Two key words in following through on these commitments are partnership and apprenticeship. Partnering with someone toward their own development and growth is to come alongside them and ascertain where they want to make progress. To apprentice someone is to take them under your wing and provide them with valuable experience in what you do and what’s next.
Consider these four approaches to partnering with an employee toward clearly defining developmental needs:
Ask them about their aspirations. Where do they want to be in five years? What do they think it would require in the realm of character and competencies to get there?
Be observant and notice where they tend to excel and where they might be stuck. These perceptions will aid you in living out a bias for developing strengths over weaknesses and helping them discern a vocational pathway for the future. Also, this noticing behavior will help you partner well by picking up on limiting beliefs and helping them to overcome them.
Use formal reviews for growth milestones and future pathways. Most review processes become ultra-routine and perfunctory. Instead, use them more positively by noting where growth has occurred and toward a new practical path of future growth. Everyone wants to know that they are making progress toward meaningful change. Tell them. Show them. Use the review to highlight specific progress and outline the next steps.
Consider the ongoing use of quality assessments. I work with many clients who have taken the Clifton Strengths assessment multiple times as an onboarding perk—usually with no coaching or follow-up. It merely becomes a report in someone’s digital folder or tucked away in some physical drawer. You can gain valuable development data from the use of proven assessments. Take that data and build on it by providing in-house or third-party coaching and development. Allow this snapshot of someone’s abilities, personality, or emotional intelligence to be a springboard toward ongoing development, growth, and advancement opportunities.
Since development and growth requires knowledge and experience, don’t forget to add an apprenticeship approach to the mix. Take them with you--anywhere. Include them in appropriate behind-the-scenes thinking and decisions so that they begin to think like a leader.
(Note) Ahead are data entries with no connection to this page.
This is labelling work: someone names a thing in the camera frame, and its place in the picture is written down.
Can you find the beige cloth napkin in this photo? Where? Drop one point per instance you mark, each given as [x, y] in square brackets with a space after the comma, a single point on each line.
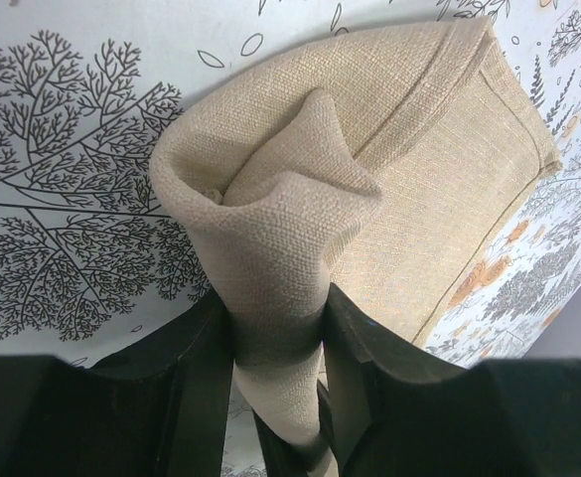
[382, 161]

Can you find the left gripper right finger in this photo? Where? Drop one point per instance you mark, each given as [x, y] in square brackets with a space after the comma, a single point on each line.
[396, 410]

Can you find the floral tablecloth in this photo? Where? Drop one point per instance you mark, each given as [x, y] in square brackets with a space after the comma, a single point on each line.
[90, 262]

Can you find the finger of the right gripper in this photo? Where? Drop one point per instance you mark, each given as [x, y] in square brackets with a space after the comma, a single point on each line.
[281, 459]

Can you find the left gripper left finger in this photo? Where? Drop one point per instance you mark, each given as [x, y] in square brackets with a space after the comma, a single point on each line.
[156, 408]
Provide them with exposure to other leaders in the organization. This inclusion will give them a sense of variety and allow them to see the organization through different lenses. Give them stretch assignments now and then to help them build capacity and gain confidence. But always have specific development traits and goals in mind.
Partnering with the employee toward their development will build goodwill and a sense of value and help to create a growth mindset. Applying an apprenticeship approach to the overall developmental environment will add valuable experience, a real-time observation data point for determining progress, and the element of relationship and presence to the equation. Books, podcasts, conferences, and digital courses can greatly aid development. But at the end of the day, quality development is always relational.
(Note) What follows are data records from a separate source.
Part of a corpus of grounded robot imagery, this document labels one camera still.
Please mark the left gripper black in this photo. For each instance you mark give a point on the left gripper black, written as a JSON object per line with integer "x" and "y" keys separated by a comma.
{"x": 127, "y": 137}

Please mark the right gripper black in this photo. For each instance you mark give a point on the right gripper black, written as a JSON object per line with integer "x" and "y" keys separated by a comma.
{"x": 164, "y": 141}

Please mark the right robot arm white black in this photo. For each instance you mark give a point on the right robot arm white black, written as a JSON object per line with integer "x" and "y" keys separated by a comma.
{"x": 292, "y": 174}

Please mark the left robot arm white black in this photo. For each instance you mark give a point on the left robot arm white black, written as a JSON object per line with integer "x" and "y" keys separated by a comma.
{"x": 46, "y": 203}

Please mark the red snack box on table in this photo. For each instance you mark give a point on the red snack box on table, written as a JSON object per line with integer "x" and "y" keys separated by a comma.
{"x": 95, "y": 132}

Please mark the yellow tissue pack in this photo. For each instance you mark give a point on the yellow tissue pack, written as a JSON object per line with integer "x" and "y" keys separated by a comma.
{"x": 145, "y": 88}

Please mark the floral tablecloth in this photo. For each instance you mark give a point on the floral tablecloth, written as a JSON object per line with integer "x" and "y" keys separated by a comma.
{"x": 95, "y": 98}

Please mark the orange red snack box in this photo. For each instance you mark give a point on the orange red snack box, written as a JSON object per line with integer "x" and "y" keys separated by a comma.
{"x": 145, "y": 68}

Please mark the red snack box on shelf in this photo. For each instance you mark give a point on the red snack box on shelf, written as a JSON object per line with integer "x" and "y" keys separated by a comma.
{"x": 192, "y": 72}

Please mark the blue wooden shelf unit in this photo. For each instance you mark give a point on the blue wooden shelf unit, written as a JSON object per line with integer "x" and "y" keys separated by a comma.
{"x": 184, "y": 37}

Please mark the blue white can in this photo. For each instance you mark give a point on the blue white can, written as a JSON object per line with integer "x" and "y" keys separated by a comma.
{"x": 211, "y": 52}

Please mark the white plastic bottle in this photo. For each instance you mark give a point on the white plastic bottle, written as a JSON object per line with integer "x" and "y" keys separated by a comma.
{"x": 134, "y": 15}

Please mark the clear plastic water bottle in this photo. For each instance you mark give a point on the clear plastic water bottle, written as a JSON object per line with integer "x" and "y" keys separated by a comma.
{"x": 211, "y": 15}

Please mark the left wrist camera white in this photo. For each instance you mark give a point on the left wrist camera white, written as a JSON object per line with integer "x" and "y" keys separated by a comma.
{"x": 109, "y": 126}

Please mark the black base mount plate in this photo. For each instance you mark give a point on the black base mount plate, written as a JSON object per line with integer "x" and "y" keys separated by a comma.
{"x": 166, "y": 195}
Be diligent to know the condition of your flocks,
And pay attention to your herds;
For riches are not forever,
Nor does a crown endure to all generations.
When the grass is gone, the new growth is seen,
And herbs of the mountain are gathered in,
The lambs will supply wool for your clothing,
And the goats will bring the price of a field.
And there will be enough goats’ milk for your food,
For the food of your household . . .
Proverbs 27:23-27 highlights the advantages of knowing your people well and aiding their growth. It benefits them, and it helps you.